Пока я предавалась этим размышлениям, раздался звук ключа, входящего в замочную скважину, и дверь конторы отворилась. Я резко закрыла ящик, вскочила на ноги и пошла в приемную. Это был директор. Нам стало неловко, мы извинились друг перед другом, что пришли, – даже он, даром что главный. Я поспешила объяснить, что вернулась поработать, сказав, что у меня осталось срочное незаконченное дело. Он ответил: «А у меня нет. Теперь вы знаете мой секрет: я всегда возвращаюсь в контору по субботам после обеда – как раз для того, чтобы ничего не делать, отдохнуть. Разумеется, иногда случается написать письмо-другое. Я никому не рассказываю, потому что не смею признаться, что за пределами конторы чувствую себя потерянным. Воскресенье – это пытка. Да и вообще, я там, снаружи, немного нахожу интересного. В общем, работа – моя вредная привычка», – с улыбкой добавил он.

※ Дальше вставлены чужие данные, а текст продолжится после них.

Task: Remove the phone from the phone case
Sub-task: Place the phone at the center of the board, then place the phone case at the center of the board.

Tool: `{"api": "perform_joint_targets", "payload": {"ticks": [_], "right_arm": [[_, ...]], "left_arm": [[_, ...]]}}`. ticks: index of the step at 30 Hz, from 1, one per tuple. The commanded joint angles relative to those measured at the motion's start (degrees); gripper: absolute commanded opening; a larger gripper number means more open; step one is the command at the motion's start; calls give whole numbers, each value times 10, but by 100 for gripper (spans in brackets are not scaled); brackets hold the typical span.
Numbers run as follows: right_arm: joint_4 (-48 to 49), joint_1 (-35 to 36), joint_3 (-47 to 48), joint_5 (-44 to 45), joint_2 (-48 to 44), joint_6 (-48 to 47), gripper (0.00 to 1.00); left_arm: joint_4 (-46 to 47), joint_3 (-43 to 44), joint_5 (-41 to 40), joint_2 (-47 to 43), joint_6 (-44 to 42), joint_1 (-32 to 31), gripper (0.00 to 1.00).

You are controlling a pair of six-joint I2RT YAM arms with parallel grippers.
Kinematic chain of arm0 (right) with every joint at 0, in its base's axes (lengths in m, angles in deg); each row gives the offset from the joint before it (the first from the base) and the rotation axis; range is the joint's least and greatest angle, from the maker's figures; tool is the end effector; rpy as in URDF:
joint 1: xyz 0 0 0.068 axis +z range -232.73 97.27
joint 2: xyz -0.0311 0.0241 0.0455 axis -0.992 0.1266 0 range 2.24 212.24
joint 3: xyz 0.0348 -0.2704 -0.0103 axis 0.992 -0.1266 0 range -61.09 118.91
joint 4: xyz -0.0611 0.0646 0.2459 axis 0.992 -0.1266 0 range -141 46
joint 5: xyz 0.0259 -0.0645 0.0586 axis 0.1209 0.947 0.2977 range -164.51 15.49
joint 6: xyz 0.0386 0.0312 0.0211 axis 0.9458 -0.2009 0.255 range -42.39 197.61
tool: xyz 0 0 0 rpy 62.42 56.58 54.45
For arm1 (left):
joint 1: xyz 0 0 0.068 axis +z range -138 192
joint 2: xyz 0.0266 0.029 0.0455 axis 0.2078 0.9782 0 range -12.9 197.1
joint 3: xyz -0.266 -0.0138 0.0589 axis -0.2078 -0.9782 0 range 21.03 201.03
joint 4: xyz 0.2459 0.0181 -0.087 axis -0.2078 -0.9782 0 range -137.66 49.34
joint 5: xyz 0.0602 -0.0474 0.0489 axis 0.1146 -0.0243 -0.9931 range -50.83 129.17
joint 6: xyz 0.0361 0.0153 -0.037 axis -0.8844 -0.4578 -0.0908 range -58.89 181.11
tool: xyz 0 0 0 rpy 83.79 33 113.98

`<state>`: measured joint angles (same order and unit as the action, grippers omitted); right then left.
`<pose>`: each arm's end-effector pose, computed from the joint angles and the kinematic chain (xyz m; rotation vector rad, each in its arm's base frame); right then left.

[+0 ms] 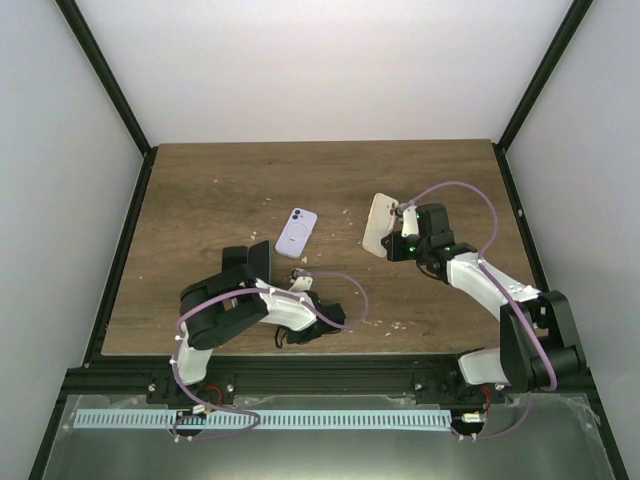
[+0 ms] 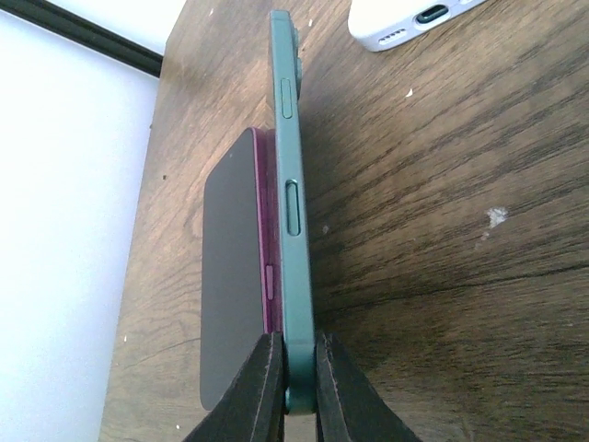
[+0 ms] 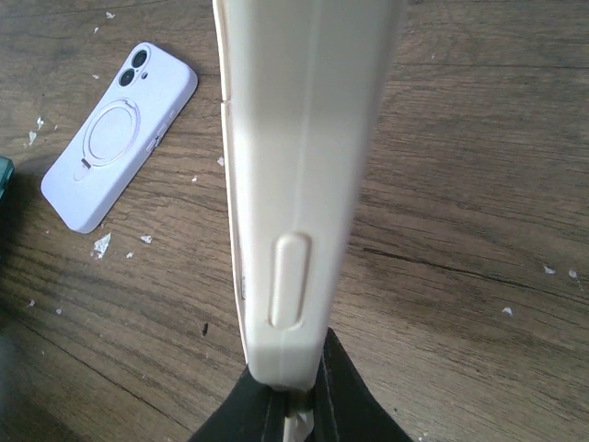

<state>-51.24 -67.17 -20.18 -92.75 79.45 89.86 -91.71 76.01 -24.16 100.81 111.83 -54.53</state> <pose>0.2597 0.0839 0.2000 -0.2305 2.3527 0.6107 0.1384 -0.2387 0.0923 0.5259 2.1038 1.0133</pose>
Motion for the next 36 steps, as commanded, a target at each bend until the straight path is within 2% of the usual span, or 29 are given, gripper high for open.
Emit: {"api": "perform_joint_targets", "payload": {"ticks": [1, 5, 8, 10, 15, 20, 24, 29, 30, 33, 35, 36], "right_arm": [[14, -4, 16, 1, 5, -5, 1], [-7, -4, 34, 14, 19, -20, 1], [-48, -13, 72, 27, 36, -51, 1], [-75, -31, 93, 0, 50, -73, 1], [-153, -87, 139, -84, 102, -118, 1], [-269, -128, 224, -157, 212, -165, 1], [-335, -146, 274, -177, 288, -182, 1], [-338, -169, 265, -164, 305, -171, 2], [-338, -172, 264, -153, 305, -172, 5], [-342, -183, 268, -135, 301, -174, 25], [-348, -190, 274, -133, 294, -178, 37], [-351, -193, 276, -132, 289, -179, 40]], "left_arm": [[73, -8, 78, 6, 9, 0, 5], [68, -8, 88, -4, 2, -4, 19], [69, -12, 97, -23, -4, -9, 24], [70, -17, 100, -39, -7, -12, 27], [75, -31, 106, -85, -10, -15, 42], [78, -52, 112, -138, -9, -18, 51], [95, -69, 125, -184, -22, -24, 61], [99, -85, 136, -234, -22, -29, 67], [101, -89, 137, -244, -23, -29, 68], [119, -100, 141, -273, -34, -26, 74], [144, -104, 153, -291, -64, -14, 78], [158, -104, 167, -300, -84, -4, 79]]}}
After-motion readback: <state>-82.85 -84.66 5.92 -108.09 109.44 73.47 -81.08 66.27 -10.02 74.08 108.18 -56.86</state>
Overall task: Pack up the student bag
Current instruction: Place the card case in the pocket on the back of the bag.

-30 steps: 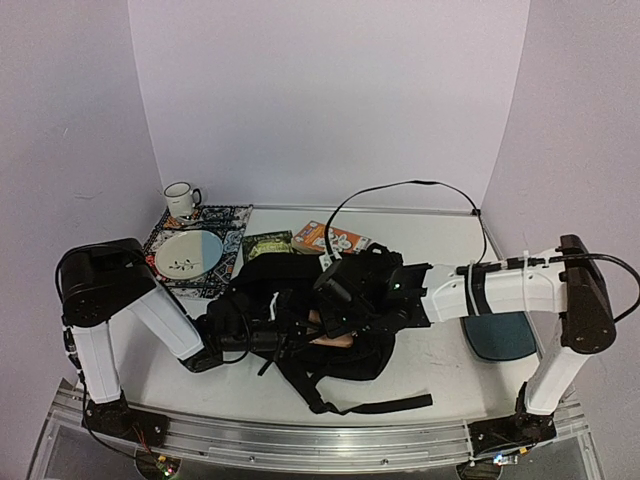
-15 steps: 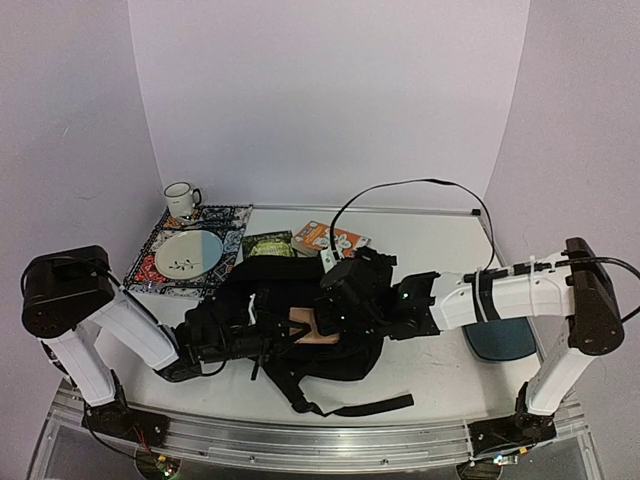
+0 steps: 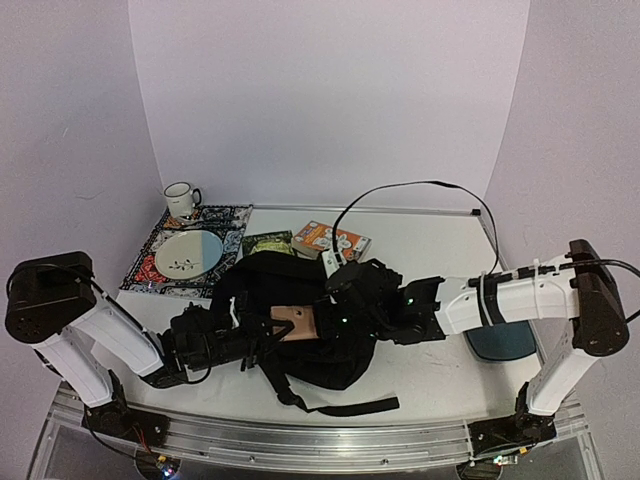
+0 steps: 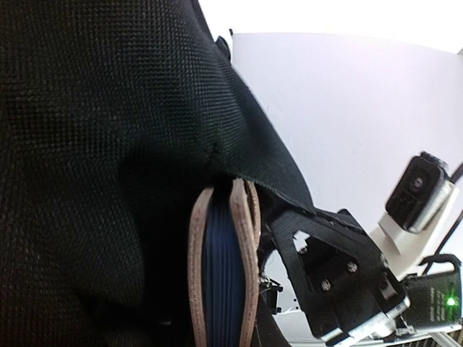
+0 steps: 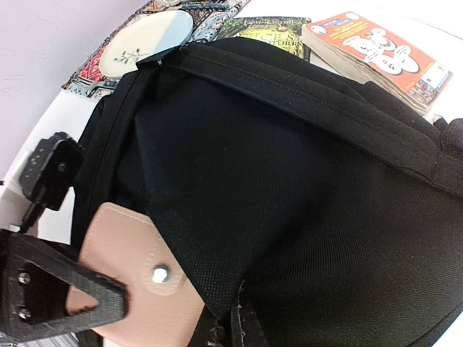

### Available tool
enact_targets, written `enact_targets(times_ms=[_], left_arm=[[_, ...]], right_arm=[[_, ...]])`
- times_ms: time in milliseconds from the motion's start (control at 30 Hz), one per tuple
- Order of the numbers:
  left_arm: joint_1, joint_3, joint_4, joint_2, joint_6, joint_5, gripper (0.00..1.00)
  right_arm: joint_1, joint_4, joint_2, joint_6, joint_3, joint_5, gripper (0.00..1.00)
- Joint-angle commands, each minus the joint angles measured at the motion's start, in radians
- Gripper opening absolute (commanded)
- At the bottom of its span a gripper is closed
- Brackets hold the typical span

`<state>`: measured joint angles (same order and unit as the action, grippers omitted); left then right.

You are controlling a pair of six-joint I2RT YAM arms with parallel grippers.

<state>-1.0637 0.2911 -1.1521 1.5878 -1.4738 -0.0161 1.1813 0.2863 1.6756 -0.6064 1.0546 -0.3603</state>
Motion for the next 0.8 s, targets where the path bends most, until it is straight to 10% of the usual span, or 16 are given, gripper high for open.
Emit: enact_targets(times_ms=[0,767], left_arm=[[0.009,0.065,-0.061,0.036,-0.02,0.019,0.0],[0.021,0.269,-0.06,0.239,0.02,-0.315,0.0]], right_arm=[[0.006,0.094,-0.048,0.003,0.049,0.004,0.0],[0.01,0.164,-0.028,0.154,0.082,0.139,0.0]])
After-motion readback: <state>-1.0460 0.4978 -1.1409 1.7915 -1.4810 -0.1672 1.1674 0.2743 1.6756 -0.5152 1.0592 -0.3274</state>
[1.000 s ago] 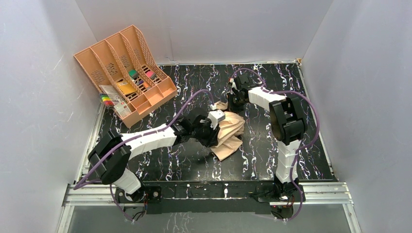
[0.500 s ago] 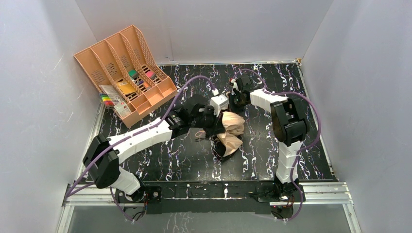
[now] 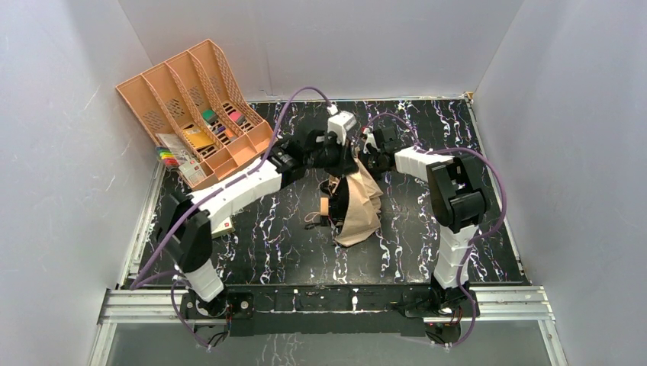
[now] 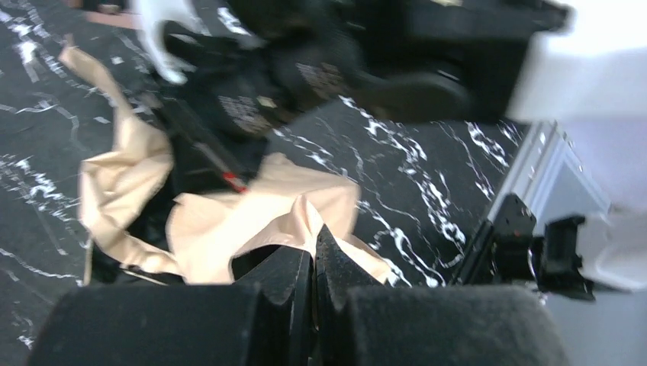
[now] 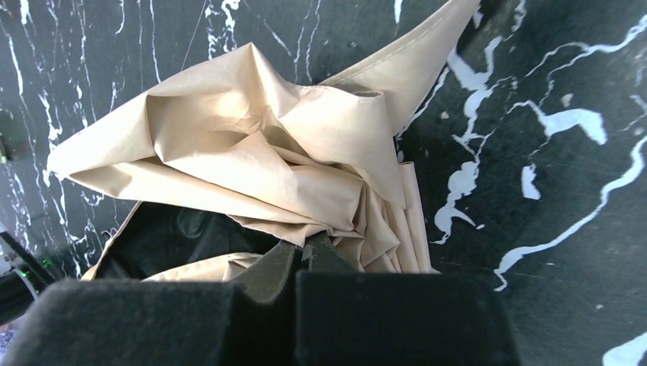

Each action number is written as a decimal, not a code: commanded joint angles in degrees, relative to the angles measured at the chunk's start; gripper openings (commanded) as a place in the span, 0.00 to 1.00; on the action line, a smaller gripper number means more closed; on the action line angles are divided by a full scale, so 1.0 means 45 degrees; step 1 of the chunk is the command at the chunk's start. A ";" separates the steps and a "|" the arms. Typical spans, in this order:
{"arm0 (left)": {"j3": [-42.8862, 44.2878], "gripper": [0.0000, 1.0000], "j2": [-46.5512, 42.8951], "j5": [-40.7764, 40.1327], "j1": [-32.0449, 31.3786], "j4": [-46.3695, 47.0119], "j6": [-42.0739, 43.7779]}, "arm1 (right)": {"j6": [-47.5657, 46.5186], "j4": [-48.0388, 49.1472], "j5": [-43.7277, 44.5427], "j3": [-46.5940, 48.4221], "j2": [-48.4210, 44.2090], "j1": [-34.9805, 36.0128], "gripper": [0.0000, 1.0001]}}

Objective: Put away the umbrella

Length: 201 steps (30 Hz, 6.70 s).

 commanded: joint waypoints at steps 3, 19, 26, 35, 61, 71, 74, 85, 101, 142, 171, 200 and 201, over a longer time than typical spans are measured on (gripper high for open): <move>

Мы вошли в его кабинет, я заверила, что закончу и сразу уйду, не хочу его беспокоить. Он активно запротестовал: «Да нет, нет, почему же? Напротив, останьтесь: мне это приятно». А сам тем временем подошел к своему столу и, достав из жилета ключ, открыл ящик; в его чуть порывистых движениях читалось удовольствие. «Садитесь, – сказал он, – а вообще, давайте позвоним в бар, который внизу, пусть принесут нам две чашечки кофе». Я села, словно пришла с визитом. «Дома, – продолжал он, – по субботам больше суматохи, чем обычно, дети вечно приглашают друзей, шумят. Я говорю, что у меня встреча в конторе, и ухожу», – закончил он с хитрой улыбкой. Микеле сегодня то же самое сказал. Да и я.